S. – Dépt 74

Une patiente que nous suivions mensuellement depuis des années pour des injections en rapport avec ses troubles bipolaires a dû subir une mastectomie suite à un diagnostic de cancer fulgurant dans une famille ayant des antécédents de ce type de cancer.

L’opération se déroule dans un centre de cancérologie à 2h de son domicile. A son retour au domicile, aucun soin infirmier n’est prescrit, le chirurgien ayant trouvé plus économique de laisser la patiente faire ses soins seule, oubliant sans doute la partie humaine et empathique de sa pratique professionnelle. Certes un sein, c’est une partie anatomique comme tant d’autres, un bout de bidoche en quelque sorte ; Mais c’est surtout, pour une patiente, une mutilation, un deuil d’une partie de sa féminité, d’une partie de sa maternité, d’une partie de sa sexualité … un bout de bidoche sûrement pour lui, bien plus pour elle. Ajoutons à cela la peur de mourir, une mutilation, une énorme cicatrice qu’elle n’avait ni envie de voir, ni envie de toucher …

Voilà la patiente de retour à son domicile avec la consigne orale du chirurgien de « nettoyer la plaie ».

Comme vous pouvez le deviner, la patiente a dû retourner voir le chirurgien une dizaine de jour après l’opération. Transport en VSL, hospitalisation d’une semaine pour abcès avec batterie d’examens s’en suivirent. Le second retour à domicile est arrivé, avec une ordonnance de pansement lourd et complexe quotidien et enfin nous sommes contactés pour intervenir.

Cette violence psychique chez une patiente déjà souffrante dans cette fonction m’écœure au sujet de la démarche de certains soignants. Cette violence de laisser cette patiente soigner seule ses plaies face à une telle épreuve. Cette violence d’occulter la partie psychologique qu’engendre cet acte chirurgical et cette maladie.
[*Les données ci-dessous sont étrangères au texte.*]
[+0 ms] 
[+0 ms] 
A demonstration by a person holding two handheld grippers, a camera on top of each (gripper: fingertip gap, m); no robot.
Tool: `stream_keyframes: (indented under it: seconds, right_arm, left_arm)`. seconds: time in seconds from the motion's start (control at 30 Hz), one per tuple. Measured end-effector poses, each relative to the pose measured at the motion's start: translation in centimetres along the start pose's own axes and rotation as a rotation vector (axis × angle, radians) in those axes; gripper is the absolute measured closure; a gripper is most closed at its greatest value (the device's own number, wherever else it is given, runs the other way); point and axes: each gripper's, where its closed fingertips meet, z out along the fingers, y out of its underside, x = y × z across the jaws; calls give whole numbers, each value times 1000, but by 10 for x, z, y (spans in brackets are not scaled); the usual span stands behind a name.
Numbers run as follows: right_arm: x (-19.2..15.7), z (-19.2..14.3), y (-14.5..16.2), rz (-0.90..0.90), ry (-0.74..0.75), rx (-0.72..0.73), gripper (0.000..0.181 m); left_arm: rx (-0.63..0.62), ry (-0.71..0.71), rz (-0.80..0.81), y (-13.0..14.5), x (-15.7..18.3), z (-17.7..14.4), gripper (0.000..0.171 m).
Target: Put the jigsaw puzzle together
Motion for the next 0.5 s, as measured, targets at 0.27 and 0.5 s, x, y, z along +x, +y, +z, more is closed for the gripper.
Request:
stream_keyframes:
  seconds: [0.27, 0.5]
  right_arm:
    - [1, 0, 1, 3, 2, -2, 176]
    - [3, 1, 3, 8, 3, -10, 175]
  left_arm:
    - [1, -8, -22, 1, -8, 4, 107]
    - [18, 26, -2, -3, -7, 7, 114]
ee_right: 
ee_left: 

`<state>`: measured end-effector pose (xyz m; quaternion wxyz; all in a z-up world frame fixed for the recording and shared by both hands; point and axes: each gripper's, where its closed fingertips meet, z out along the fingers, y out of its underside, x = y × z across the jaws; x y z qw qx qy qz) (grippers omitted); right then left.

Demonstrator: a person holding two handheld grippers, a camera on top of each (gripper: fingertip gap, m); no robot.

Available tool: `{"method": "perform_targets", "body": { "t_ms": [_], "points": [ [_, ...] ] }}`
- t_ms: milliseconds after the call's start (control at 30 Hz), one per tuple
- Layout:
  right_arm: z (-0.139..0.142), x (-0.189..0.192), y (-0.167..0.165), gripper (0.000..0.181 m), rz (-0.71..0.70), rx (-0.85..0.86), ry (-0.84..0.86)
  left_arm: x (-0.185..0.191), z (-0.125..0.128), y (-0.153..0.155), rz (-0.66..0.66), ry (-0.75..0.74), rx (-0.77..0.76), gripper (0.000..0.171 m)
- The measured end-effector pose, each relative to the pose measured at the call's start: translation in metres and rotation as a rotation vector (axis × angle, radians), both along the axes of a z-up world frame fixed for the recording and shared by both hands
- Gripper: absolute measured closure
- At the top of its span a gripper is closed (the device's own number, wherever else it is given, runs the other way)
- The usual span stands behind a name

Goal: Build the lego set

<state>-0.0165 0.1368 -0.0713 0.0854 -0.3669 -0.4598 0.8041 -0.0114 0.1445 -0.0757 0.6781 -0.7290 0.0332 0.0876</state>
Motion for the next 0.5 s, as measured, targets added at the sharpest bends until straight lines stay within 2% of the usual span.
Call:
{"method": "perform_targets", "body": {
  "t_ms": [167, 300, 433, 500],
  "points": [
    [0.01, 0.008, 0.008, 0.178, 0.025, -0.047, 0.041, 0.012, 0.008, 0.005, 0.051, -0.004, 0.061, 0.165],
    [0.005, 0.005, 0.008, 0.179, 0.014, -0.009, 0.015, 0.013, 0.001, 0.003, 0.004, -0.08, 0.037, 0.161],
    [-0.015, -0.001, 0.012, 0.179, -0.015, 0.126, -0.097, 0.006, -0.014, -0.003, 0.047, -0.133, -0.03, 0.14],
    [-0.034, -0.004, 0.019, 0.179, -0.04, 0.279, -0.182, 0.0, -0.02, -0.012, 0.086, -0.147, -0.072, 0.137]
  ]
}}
Quant à nous, la violence réside dans le fait de nous réduire à un coup de Bétadine, que tout le monde peut faire, solo. Alors que nous sommes tellement plus : nous sommes la main qu’elle a tenu en nous livrant sa souffrance, en nous livrant sa peur, nous sommes celles qui écoutent, qui encouragent face à son acceptation du diagnostic, nous sommes celles qui donnent les réponses face à ses questions.

Ma vie d’IDEL ce n’est pas seulement un AMI en bas d’une feuille de soin, c’est surtout l’humain, offrir mon humanité et mon empathie parce que c’est comme ça que devrait être le soin dans un des pays les plus riches du monde.

Je conclurais en mentionnant le nerf de la guerre, l’argent. L’Assurance Maladie, sur ce cas concret a dépensé autour de 20 000€. L’intervention dès la première sortie d’hospitalisation d’une IDEL, qui, de fait aurait réduit le risque de ré-hospitalisation aurait coûté moins de 600€.